コンピュータで管理された無人島、3日間というタイムリミット、禁止エリアに入ると爆発する首輪など、『バトル・ロワイアル』では生き残りを左右する様々なルールや設定が盛り込まれ、ゲームとしてもより複雑に。こうしたゲーム性はその後さらに色濃くなり、ユニークかつ残虐な死のゲームそのものが見どころの「ソウ」シリーズなど、人気作が生まれてきた。

デスゲームを生みだす格差社会の構造

『ロングウォーク』のメガホンを握るフランシス・ローレンス監督が手掛けた「ハンガー・ゲーム」シリーズもまた、独立国家となった近未来のアメリカで、若者たちが最後の1人を目指した命懸けのゲームに挑んでいくデスゲーム映画の典型的作品。

デスゲームものでシリーズ化された『ハンガー・ゲーム』
デスゲームものでシリーズ化された『ハンガー・ゲーム』[c]Lionsgate/Courtesy Everett Collection

ゲームの背景には、政治の中心キャピトルに住む特権階級が反乱を抑止するため、農業、商業、工業、鉱業など周囲の12地区から集めた12〜18歳までの男女24名を殺し合わせるという目的があるように、今作で際立っているのが、階級社会が生みだす厳しい格差社会の構造だ。

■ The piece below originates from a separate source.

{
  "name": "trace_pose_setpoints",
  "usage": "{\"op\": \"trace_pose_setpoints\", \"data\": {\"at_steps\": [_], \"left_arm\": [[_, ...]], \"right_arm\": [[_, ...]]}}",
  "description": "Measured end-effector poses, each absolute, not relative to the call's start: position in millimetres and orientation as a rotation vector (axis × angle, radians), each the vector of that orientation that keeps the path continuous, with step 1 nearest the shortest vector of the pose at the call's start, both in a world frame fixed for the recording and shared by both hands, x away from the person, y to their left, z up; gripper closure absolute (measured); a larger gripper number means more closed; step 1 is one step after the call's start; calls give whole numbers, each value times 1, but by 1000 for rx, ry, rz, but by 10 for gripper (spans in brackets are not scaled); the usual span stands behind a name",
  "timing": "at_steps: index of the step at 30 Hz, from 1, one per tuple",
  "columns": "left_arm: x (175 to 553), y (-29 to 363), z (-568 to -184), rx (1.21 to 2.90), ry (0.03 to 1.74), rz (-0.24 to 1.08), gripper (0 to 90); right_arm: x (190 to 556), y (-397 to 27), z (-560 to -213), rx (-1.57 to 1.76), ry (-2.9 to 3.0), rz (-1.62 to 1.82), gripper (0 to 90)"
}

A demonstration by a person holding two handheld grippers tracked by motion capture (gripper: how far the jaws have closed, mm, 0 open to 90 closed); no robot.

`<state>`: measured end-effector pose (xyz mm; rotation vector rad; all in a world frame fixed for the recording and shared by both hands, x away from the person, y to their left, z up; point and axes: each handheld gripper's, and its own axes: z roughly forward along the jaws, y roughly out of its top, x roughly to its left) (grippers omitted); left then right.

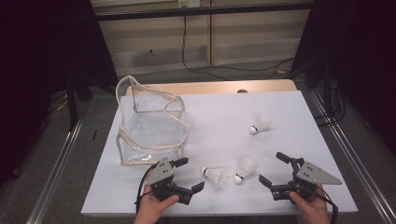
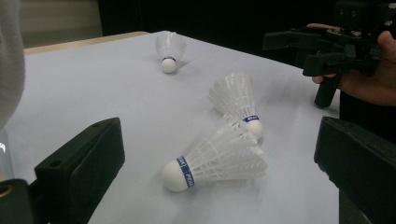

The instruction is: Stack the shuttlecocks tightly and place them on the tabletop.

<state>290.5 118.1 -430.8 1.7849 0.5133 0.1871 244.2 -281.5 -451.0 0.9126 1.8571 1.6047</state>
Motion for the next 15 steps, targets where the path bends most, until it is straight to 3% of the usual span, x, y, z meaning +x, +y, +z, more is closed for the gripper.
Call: {"op": "trace_pose_setpoints", "data": {"at_steps": [15], "left_arm": [[291,107,-427,1809,533,185,22]], "right_arm": [[245,-280,-452,907,1860,1598,0]]}}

リチャード・コネルの短編を映画化した元祖デスゲームものと言える『猟奇島』
リチャード・コネルの短編を映画化した元祖デスゲームものと言える『猟奇島』[c]Everett Collection/AFLO

最古のデスゲーム映画の一つ『猟奇島』(32)では“人間狩り”に興じるブルジョアの姿が描かれたように、格差社会はデスゲームものを決定づける大きな特徴。そのリメイク『恐怖の島』(45)、さらに再リメイク『太陽に向かって走れ』(56)、『デス・レース2000年』の続編『デススポーツ』(78)、そして近年の『ザ・ハント』(20)や貧乏人たちが富豪たちの遊びのコマとされた「イカゲーム」など、貧富の格差が生みだすグロテスクな人間の性が描かれてきた。

『ロングウォーク』は6月26日(金)より公開
『ロングウォーク』は6月26日(金)より公開[c]2026 Lions Gate Ent. Inc. All Rights Reserved.

ディストピア国家において若者たちの命をサバイバルゲームとして見世物にし、大衆がそれを消費する――。後続の作品が繰り返し描いてきた構図を、半世紀以上前に提示していた「死のロングウォーク」を映画化した『ロングウォーク』は、最新作にしてデスゲーム映画のある種の“原点”と言えるだけに、このジャンルが好きな人は、ぜひ劇場でチェックしてみてほしい。